The matter of EU membership is now little more than emblematic. Don’t get me wrong, I still want to rejoin, and I’m confident it will happen (incrementally – customs union and single market first, but membership will then follow), but I always said, even as I recognized the EU’s many shortcomings, that my resistance to this madness of Brexit was my resistance to fascism. The people pushing the leave agenda always obviously believed that there would be one rule for them, another rule for the rest of us, and that’s where fascism will begin (for all its faults, when the EU recently uncovered corruption it moved fast to arrest people – compare that with the facilitating of Michelle Mone’s flight). Oligarchy leads to fascism in the modern era as I think Russia demonstrates.
Everything to fight for
All this is eminently resistible.

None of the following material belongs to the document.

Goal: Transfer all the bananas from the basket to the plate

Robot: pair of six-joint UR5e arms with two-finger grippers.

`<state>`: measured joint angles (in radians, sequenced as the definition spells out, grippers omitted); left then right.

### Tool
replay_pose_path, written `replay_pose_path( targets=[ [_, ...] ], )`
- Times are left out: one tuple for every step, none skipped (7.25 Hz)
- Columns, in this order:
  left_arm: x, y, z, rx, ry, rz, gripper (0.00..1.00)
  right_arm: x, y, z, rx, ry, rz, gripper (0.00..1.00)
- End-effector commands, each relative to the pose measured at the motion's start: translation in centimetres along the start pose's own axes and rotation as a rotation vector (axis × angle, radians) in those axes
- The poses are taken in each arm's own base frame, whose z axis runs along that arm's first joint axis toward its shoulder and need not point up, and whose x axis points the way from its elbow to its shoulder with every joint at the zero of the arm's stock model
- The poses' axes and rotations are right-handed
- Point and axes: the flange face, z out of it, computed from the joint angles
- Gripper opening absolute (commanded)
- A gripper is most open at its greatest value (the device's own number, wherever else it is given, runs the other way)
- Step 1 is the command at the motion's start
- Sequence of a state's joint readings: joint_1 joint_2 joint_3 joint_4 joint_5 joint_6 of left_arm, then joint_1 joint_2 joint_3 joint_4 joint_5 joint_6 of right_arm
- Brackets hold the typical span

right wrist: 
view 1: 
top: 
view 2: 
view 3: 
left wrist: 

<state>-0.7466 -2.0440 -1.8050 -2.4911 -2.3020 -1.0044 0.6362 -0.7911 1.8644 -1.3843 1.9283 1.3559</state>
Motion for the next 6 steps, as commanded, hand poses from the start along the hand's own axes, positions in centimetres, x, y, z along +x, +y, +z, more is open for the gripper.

Indeed, as more and more leave voters equivocate upon, or simple renounce, their vote (a leave voter is not a Brexiter – a Brexiter is one who holds an ideological conviction, a leave voter may have simply voted for something that was packaged to look nice) the reversal of this has become almost inevitable. There is, yet, however, something to fight for, so we cannot afford complacency. The longer we are out in the wildness, the more chance that oligarchy, and all that must ensue from it, may take hold. And even if we avoid that danger, the longer we are out, the more harm done, the more it will cost us, both in terms of money and, yes – lives. There is everything to fight for.
How fortunate, then, that it’s our side has all the balls, and all the energy.